De afschrijvingsbedragen voor objecten ontvangen van andere organisaties die in bedrijf waren, worden vastgelegd op inventariskaarten (boeken) in de kolom 'Afschrijving per 1 januari 1973', waarvan de naam wordt aangevuld met de woorden 'en volgens aankoopdocumenten. ”

9. Objecten van vaste activa (fondsen) die zijn geliquideerd of overgedragen aan andere organisaties worden in de boekhouding weerspiegeld op de credit van de rekening "Vaste Activa", gewaardeerd tegen boekwaarde en op de debet van de rekening "Fonds in Vaste Activa" - op de dezelfde boekwaarde, maar minus de opgebouwde afschrijvingen en “Afschrijvingen op vaste activa” - voor het bedrag van de opgebouwde afschrijvingen voor deze objecten gedurende de gehele periode van hun exploitatie op de hierboven aangegeven manier.

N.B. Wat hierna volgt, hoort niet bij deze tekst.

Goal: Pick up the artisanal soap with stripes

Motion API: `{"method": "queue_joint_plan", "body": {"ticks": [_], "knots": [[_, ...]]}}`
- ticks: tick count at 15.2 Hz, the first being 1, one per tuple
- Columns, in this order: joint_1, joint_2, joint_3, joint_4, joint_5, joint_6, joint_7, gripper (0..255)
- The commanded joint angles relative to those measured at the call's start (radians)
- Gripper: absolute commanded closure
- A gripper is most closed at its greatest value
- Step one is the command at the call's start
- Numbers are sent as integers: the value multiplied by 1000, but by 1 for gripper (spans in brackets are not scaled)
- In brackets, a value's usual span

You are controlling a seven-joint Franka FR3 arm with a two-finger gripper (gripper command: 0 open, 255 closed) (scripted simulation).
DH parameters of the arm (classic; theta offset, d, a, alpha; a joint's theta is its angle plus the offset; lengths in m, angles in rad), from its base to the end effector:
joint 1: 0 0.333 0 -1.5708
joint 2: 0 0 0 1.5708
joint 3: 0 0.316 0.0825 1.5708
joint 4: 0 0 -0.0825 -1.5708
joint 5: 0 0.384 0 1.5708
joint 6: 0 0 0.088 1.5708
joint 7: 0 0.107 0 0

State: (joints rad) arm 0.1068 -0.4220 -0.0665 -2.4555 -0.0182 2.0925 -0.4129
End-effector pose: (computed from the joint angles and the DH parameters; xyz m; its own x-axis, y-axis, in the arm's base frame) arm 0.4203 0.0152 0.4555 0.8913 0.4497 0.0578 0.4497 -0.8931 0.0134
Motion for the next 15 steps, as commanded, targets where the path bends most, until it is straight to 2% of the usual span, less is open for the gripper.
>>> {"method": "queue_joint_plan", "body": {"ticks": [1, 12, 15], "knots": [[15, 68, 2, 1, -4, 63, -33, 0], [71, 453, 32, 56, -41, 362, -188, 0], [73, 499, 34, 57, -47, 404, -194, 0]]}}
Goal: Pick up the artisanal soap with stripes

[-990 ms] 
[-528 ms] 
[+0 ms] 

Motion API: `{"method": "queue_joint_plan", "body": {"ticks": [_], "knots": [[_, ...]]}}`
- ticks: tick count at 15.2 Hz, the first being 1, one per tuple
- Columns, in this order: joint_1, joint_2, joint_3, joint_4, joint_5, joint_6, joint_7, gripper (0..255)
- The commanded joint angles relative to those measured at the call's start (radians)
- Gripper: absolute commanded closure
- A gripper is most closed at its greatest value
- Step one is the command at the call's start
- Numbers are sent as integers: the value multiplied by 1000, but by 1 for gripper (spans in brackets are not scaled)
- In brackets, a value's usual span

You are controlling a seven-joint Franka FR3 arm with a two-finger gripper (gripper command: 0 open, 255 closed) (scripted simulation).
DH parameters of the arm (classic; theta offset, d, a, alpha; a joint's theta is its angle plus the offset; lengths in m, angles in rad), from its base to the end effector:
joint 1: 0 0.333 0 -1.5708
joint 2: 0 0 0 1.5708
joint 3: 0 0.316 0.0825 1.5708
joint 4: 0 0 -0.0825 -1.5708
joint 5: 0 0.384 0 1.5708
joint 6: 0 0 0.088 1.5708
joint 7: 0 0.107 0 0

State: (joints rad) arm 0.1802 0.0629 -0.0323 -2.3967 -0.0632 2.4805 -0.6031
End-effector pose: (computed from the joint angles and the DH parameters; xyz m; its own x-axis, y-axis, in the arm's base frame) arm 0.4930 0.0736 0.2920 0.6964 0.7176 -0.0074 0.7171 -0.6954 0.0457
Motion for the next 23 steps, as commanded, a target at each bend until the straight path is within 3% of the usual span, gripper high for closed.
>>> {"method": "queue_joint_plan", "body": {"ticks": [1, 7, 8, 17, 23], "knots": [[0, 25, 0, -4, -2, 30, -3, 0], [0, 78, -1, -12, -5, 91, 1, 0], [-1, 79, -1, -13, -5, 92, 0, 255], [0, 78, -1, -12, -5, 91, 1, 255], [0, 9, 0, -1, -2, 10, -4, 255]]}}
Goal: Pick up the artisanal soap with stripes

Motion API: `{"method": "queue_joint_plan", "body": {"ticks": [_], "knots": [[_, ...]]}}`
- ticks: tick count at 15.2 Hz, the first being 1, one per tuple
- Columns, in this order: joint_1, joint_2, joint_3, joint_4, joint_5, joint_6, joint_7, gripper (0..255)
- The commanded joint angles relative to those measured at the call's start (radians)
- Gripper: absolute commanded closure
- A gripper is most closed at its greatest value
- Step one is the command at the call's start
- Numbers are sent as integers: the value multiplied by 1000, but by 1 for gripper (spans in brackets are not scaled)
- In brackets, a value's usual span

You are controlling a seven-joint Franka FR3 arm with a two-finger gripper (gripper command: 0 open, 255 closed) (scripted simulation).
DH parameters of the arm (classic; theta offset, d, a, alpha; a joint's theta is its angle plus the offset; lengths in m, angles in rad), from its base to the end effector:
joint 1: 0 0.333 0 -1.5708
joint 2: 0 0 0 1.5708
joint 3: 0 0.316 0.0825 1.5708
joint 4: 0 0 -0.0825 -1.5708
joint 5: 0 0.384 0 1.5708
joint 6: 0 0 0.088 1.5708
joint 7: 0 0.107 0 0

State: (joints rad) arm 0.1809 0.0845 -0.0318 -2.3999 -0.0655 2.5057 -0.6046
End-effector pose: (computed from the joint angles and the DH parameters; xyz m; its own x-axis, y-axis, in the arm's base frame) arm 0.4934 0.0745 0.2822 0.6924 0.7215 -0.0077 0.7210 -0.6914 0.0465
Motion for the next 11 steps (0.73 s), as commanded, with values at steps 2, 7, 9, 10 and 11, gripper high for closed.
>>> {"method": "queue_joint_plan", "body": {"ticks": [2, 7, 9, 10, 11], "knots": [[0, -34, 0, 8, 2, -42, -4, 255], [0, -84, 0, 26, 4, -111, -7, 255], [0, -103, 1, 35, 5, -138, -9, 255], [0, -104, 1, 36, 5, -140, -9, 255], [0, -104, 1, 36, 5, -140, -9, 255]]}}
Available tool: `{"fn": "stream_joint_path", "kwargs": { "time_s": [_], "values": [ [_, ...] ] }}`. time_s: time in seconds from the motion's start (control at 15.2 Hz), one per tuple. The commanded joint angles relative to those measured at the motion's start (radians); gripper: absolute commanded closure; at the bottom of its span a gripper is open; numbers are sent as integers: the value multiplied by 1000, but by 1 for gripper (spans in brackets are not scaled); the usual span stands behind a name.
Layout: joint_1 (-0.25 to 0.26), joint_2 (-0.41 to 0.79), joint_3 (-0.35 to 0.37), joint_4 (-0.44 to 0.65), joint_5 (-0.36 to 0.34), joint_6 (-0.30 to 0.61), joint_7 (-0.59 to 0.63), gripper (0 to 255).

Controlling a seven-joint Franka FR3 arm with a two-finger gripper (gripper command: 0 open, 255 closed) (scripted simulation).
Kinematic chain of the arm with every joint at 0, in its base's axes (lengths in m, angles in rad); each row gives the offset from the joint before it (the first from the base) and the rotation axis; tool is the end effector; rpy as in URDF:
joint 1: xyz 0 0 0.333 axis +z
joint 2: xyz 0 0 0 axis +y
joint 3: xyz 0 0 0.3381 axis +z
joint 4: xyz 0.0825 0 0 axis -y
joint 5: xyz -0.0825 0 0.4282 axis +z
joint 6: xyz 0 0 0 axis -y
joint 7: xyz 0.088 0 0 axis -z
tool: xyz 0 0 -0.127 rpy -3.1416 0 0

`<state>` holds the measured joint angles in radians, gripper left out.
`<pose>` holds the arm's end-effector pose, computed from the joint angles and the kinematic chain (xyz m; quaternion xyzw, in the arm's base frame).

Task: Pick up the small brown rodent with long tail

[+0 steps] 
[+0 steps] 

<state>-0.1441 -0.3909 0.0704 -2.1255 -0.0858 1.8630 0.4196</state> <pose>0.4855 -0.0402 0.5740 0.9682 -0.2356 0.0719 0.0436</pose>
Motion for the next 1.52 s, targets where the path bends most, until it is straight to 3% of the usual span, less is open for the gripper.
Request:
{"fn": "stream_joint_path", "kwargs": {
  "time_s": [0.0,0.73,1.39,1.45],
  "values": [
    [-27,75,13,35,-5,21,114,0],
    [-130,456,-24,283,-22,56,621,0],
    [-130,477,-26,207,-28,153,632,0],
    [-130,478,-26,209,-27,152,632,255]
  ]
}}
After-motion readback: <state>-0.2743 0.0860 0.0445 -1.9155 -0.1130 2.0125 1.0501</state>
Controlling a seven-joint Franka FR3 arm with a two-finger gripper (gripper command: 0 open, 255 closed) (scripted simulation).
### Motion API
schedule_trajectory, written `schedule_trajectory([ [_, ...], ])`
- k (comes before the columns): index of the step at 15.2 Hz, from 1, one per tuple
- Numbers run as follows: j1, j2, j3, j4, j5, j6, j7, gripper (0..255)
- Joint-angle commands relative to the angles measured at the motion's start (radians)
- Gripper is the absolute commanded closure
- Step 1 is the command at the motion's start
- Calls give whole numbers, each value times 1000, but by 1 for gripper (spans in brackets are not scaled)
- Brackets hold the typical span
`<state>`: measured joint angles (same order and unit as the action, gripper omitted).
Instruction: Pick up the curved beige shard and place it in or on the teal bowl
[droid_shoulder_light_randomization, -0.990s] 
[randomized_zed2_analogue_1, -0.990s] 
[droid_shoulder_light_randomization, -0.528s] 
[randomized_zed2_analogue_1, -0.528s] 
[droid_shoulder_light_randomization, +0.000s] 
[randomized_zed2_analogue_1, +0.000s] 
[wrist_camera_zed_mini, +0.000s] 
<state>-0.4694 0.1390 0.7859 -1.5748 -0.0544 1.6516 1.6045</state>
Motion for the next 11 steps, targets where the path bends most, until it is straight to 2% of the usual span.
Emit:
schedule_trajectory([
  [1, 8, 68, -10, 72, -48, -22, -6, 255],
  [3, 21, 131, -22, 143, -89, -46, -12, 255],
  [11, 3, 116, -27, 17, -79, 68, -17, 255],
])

10. Een afschrijving ter hoogte van 100% van de kosten van individuele voorwerpen die geschikt zijn voor verder gebruik kan niet dienen als basis voor de afschrijving ervan vanwege volledige slijtage.

De bepaling van de afschrijving voor vaste activa van onderzoeks- en ontwikkelingsorganisaties die zijn overgedragen naar economische berekeningen wordt gedaan op basis van afschrijvingsnormen voor volledig herstel, goedgekeurd bij resolutie van de Raad van Ministers van de USSR van 14 maart 1974 N 183.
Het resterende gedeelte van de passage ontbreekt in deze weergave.